Intraoperative femoral fractures, a complication of any revision hip surgery, probably are related to this specific technique as mentioned previously (the need to obtain excellent compression of the graft) and their incidence can be reduced as expertise is gained. Postoperative fractures of the femur are the most commonly cited complication of impaction grafting. 2,5,6,8,11,17,19,21,25
Early postoperative fractures are most commonly the consequence of an open section defect either previously present or created at surgery and not corrected; this was present in at least two of our three early postoperative fractures. However, in our experience, the most disturbing fracture is the one that occurs late, 4 or 5 years after surgery in patients who were doing very well until then; these represent 1/2 of our postoperative fractures and they occurred with minimal or no trauma. It could be speculated that they are related to bone remodeling and/or the increased mechanical stresses at the junction of a stiff with a more flexible zone in the femur because they all seem to occur at a level just distal to the tip of the prosthesis. Another factor could be the localized cortical resorption induced by cables and in two of the three, the late fracture occurred at the level of a cable. We do not know what possible influence the frequent use in our series of allograft cortical bone plates could have in the etiology of these fractures. Although in our series none of the fractures was associated with a loose prosthesis and although all healed satisfactorily with internal fixation with metal and a cortical allograft bone plate, the incidence of this complication remains unacceptably high. It is possible that the use of long stem prostheses now available may help reduce it.

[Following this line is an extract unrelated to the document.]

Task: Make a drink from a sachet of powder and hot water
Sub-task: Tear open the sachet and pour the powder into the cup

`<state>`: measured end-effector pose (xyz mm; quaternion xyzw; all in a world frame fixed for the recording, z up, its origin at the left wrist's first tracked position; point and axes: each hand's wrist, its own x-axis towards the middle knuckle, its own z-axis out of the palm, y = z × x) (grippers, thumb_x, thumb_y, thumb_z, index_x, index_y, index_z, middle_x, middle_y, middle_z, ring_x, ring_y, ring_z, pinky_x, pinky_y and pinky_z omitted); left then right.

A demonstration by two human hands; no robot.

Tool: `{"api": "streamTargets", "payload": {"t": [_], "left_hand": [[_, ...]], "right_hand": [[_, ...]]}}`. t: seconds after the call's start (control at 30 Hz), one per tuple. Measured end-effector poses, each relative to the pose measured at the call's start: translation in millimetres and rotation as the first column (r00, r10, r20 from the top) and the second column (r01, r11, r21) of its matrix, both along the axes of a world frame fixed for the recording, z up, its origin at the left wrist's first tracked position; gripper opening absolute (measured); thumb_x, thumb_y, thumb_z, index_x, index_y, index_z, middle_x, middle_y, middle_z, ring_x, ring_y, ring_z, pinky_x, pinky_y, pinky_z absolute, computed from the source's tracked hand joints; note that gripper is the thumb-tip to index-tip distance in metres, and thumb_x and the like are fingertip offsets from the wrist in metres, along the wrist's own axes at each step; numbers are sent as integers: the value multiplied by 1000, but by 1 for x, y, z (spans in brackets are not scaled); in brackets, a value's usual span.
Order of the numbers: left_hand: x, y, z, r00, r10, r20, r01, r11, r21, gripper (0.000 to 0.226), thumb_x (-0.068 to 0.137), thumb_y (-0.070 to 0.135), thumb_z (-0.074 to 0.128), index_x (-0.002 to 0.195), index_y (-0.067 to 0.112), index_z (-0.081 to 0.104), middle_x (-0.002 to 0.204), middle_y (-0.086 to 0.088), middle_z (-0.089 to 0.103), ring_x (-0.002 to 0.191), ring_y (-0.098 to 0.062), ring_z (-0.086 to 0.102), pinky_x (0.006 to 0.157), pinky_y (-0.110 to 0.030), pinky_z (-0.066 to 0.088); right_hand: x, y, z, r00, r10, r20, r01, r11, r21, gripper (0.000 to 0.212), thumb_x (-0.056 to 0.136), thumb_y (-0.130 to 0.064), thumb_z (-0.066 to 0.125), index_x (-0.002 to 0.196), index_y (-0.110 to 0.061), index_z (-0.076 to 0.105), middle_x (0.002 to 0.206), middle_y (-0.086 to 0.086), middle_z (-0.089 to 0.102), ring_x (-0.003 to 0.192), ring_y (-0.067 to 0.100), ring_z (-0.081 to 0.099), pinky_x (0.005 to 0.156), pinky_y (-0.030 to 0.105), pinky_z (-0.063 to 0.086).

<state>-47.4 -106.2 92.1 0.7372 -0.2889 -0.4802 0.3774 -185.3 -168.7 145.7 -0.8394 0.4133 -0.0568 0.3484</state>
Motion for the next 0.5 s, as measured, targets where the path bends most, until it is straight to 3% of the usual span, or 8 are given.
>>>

We have used the technique of impaction grafting only in association with collarless, polished and tapered stems as suggested by Gie et al. 8 Linder 13 used precoated or rough surfaced stems and the short-term results are similar. The rational of the technique is based on the ductility of the cement and the ability of a polished tapered prosthesis to sink in the cement mantle and in this manner apply circumferential loads to the bone graft that would encourage its remodeling and incorporation. It remains to be seen whether the impacted bone will incorporate in the different mechanical environment produced by a precoated or rough-surfaced prosthesis that by definition would not be prone to subside.
We continue to use the technique of impaction grafting selectively for femoral metaphyseal or diaphyseal defects primarily cavitary in nature. We think that the presence of a medial femoral cortex proximally is essential, although small segmental cortical deficiencies can be accepted if a satisfactory envelope can be reconstructed. The results presented here justified, in our opinion, this attitude. Careful attention to the technical details and the use of long stemmed prostheses may help reduce the incidence of complications, particularly that of late postoperative femoral fractures.